Category Archives: the class divide

Not Death Panels, Just the Bottom Line

Scientists are working every day to prolong life, and to solve the thorny health problems that can make living longer expensive and perhaps miserable. I am not sure why they are doing this given the amount of frustration older folks seem to engender in the rest of the population. Old people are not really revered in this culture. Although we may love our own elderly relatives, we usually do not appreciate those who are not related to us. Old people are slow, they are sometimes cranky, they can be stubborn, they – well you know we can always find many traits to complain about. Watching my mom try to justify her existence at the age of ninety-four is sometimes illuminating and often poignant. She does not do much housework these days, but her guilt about being so “lazy” is endless. She keeps asking, “Why am I here?” But when we visit with her she is still quite good company, and it is so nice that she gets to enjoy her great grandchildren, who are very sweet with her.
However, I find myself asking a question that my mom would understand. Why are scientists fighting so hard to prolong life if no one really wants to put up with old people anyway? Many of the meds and procedures that are used to prolong life are so expensive that when people want to take advantage of them they find that their finances may never recover from the costs, or the insurance company is unhappy or totally unwilling to cover these pricey procedures. Are these life-lengthening discoveries only intended for the very rich? Is this another way we will widen the divide between the rich and the poor? If the bottom line determines who gets exceptional care and who doesn’t, it will turn out to be one way to thin out the ranks of the poor, however unintentionally. Common sense tells us that performing lots of procedures helps perfect technique and bring down prices. And the more people who test experimental meds the more data we have about their effectiveness and the price will also come down. These factors argue in favor of using the poor as somewhat expensive guinea pigs, unintentionally of course.
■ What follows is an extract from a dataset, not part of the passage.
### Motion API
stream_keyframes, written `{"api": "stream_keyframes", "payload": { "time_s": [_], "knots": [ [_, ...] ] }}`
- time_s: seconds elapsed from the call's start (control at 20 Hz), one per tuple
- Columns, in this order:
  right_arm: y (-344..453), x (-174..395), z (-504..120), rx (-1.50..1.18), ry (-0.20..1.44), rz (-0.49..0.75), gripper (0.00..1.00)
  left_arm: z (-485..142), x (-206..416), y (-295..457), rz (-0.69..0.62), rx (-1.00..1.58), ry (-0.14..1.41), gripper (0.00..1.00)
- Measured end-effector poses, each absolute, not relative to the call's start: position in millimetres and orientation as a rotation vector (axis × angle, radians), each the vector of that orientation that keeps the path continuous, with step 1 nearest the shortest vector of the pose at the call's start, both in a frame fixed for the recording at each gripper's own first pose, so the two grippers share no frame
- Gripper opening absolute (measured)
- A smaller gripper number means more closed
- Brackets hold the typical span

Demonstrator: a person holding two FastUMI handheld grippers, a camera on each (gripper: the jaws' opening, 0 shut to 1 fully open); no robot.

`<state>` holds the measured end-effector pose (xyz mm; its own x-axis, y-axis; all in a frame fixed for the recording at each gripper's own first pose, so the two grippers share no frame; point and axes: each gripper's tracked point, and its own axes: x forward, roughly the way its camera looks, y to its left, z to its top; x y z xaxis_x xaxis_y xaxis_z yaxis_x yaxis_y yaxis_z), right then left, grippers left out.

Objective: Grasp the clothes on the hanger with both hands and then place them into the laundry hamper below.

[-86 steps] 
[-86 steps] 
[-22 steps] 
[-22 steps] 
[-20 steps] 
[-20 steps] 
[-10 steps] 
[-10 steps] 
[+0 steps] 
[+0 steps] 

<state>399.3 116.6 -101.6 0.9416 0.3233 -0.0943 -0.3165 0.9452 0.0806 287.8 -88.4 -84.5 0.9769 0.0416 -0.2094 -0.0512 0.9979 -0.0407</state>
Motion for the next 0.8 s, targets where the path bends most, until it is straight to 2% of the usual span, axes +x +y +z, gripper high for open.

We probably cannot expect insurance companies to cover these procedures if they remain as expensive as they are and if they are needed by so many people in order to make it into that privileged group who live past their 90’s. What we resent is that the decision seems to belong to the health insurance companies instead of being a medical strategy planned between a doctor and a patient. Can we really be pragmatic about something that is so personal and emotional? I am sure of one thing. We won’t stop trying to figure out how to prolong life.  We are the generation that was told to “live long and prosper” after all. We are human. Our curiosity about our universe is hard-wired into us. We can’t stop trying to figure things out; we apparently must keep tinkering to change things that feel like absolutes. We are doomed to open Pandora’s Box over and over again and then we must learn to deal with both the good things and the bad things that pour out of that box into the world. Every discovery is a double-edged sword and living longer is no exception.
Based on the rising costs of health care and of the technology required for effective contemporary diagnostic tests and medical procedures most likely we will have to decide who gets to opt for an expensive procedure and who doesn’t? In fact people are involved in decisions like this every day. This decision may gradually (or quickly) become strictly one of finances. If you can afford it, you can have it. The meds or the procedure will be a luxury only affordable by the rich.
The option of a carefully designed procedure for euthanizing those who choose not to pursue expensive, radical, and/or painful end-of-life options might help level the field assuming that the rich might need to partake of this choice as often as the poor. But there is that double-edged sword again. There are so many opportunities to abuse a system like this.